Ah... plein air painting.  It's been an adventure.  When I leave for plein air painting class in the morning, it feels like I brought enough equipment to invade a small country.  It was easier to pack for a month long European backpack trip than a 3 hour stint of painting outdoors.

The good parts...
  • After drawing portraits, figures, architecture, and animal skulls -- all subjects that require strong draftsmanship -- it's nice to relax on drawing accuracy.  I can draw a rock any way I want as long as it looks cool.
  • I enjoy being outside.  There is an energy when you draw from life that you can never replicate in the studio.
  • I've been exploring parts of the city I never knew existed.  For those areas I'm familiar with, I'm able to appreciate them in a new way.
The interesting parts....
  • Selecting and composing the scene can be tough.  The natural inclination is to include everything, especially those objects that are grand.  I see the enormous mountain range and want to incorporate it all, but realize that the more interesting scene may be a small path to the right, flanked by a few trees.
  • It's difficult to edit.  I have to know when to include an adjacent tree and when to omit it.  If I remove it from the scene because it doesn't add anything, what do I put in its place?  I have to manufacture the background.
  • Time is an issue since many things change.  Yes, time is an issue when painting a portrait in 3 hours from a live model.  But when outdoors, the light changes quickly.  The wind often goes from tame in the morning to blustery in the afternoon.  A fellow painter commented that all sailors know to head out at noon because that's when the wind picks up.
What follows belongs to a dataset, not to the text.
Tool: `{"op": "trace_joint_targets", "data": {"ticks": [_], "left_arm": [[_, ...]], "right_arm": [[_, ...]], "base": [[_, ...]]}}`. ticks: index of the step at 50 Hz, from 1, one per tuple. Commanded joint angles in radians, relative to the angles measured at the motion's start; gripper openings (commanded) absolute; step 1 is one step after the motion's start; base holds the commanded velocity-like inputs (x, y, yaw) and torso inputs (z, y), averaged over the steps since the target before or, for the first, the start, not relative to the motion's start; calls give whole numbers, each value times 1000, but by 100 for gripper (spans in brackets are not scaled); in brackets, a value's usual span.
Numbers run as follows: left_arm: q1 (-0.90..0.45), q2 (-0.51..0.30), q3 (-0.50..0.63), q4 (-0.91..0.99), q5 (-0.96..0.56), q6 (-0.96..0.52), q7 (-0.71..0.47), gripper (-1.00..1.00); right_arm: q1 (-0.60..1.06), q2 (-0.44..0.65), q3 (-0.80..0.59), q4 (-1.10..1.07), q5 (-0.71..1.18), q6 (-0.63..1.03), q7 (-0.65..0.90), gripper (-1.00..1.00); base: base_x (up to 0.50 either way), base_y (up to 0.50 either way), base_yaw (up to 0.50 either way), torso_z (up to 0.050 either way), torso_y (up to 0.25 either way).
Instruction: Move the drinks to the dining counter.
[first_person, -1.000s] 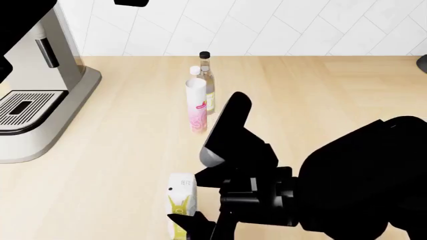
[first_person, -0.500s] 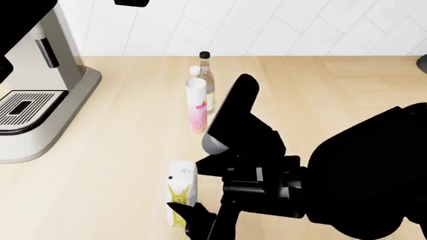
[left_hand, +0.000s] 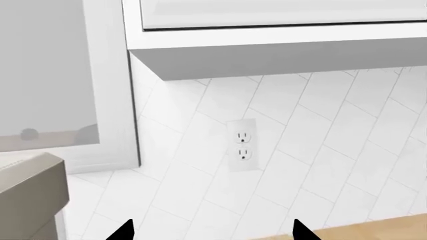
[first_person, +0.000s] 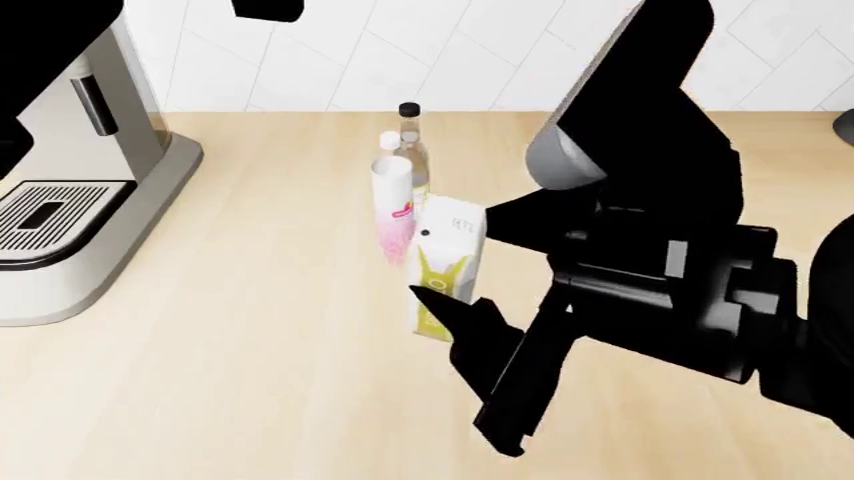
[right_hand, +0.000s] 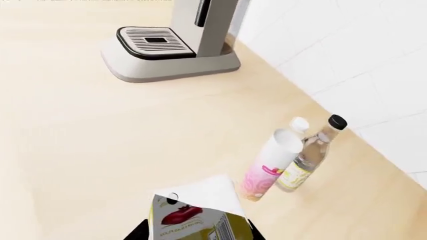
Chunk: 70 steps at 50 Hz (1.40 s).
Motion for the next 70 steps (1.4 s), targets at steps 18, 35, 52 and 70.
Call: {"op": "trace_joint_targets", "data": {"ticks": [18, 35, 52, 70], "left_arm": [[119, 38, 60, 7, 59, 17, 39, 100], [202, 56, 101, -11, 113, 27, 75, 100], [274, 87, 114, -9, 109, 67, 93, 100], [367, 121, 107, 8, 122, 136, 139, 100]], "right_arm": [[119, 151, 7, 21, 35, -8, 115, -100], [129, 144, -15, 29, 24, 5, 116, -100], [117, 141, -17, 29, 8, 1, 101, -100], [129, 166, -27, 27, 16, -4, 119, -100]], "base": [[0, 0, 0, 0, 1], [0, 0, 0, 0, 1], [0, 0, 0, 0, 1], [0, 0, 0, 0, 1]]}}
  • Something will always go wrong.  You have to persevere.  When I went to set up my French easel I discovered that a nut had fallen off a bolt, leaving me unable to securely fasten the canvas.  I had to McGyver it using metal clips.
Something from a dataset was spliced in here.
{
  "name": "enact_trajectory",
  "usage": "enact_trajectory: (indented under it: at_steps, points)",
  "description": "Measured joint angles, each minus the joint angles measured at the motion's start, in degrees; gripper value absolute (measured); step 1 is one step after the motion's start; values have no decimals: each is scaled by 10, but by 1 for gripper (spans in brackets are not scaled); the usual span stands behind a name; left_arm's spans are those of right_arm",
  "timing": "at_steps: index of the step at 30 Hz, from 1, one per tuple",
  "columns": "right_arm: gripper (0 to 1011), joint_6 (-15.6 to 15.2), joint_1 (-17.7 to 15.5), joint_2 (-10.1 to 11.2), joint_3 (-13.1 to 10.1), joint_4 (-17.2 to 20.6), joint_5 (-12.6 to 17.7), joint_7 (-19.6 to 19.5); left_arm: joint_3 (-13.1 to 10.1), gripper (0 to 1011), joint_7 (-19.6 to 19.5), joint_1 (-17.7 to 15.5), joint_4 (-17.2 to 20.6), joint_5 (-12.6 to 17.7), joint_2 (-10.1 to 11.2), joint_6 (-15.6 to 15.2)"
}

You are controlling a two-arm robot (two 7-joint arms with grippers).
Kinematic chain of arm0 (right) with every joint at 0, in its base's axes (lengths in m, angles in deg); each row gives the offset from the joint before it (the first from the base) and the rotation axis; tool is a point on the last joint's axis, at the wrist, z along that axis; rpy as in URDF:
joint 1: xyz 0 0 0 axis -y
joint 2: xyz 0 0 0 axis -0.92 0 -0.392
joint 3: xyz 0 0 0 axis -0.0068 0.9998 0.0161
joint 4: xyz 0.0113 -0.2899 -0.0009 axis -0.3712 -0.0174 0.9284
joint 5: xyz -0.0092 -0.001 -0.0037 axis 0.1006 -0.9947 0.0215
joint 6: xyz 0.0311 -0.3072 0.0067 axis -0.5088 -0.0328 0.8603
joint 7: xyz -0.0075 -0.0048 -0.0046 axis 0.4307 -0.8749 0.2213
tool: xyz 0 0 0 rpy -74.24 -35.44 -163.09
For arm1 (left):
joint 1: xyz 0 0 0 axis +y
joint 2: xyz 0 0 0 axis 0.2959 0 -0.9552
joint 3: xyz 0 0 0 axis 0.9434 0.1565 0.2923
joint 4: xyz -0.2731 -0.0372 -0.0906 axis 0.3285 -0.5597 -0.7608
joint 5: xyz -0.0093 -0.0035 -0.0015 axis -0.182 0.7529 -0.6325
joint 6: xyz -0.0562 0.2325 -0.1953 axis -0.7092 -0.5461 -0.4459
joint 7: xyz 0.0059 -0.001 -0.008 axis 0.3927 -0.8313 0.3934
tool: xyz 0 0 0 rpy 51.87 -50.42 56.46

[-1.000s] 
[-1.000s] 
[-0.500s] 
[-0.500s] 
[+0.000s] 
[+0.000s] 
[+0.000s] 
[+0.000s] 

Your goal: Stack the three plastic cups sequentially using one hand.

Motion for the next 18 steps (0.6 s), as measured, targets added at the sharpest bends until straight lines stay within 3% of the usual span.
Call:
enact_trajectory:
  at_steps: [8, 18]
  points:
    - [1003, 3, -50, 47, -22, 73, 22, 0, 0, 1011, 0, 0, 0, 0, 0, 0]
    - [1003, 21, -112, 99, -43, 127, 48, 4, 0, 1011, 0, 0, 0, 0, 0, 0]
  • Design is important.  Nature does not place tress in the optimal locations.  Limbs do not grow at the most beautiful angles.  You have to draw things so they look attractive, not because they exist.
  • Color mixing is challenging.  I have to mix colors to match hues and values that are new to me.  I have to determine which two, three, four, or five paints combine to form a specific shade of sand, and in which proportions.
  • Living on the coast we frequently paint the ocean.  Waves don't hold still.
  • Simplify, simplify, simplify.
Here are the last two paintings I've done.  Many thanks to my instructor, Bob Watts, for all of his help.

Tourmaline, San Diego (Oil on canvas board, 12x9").  Tourmaline is a world famous longboard surf spot.  It was so beautiful this morning -- the previous day's rain had left the sky perfectly clear.

Balboa Park, San Diego (Oil on canvas board, 12x9").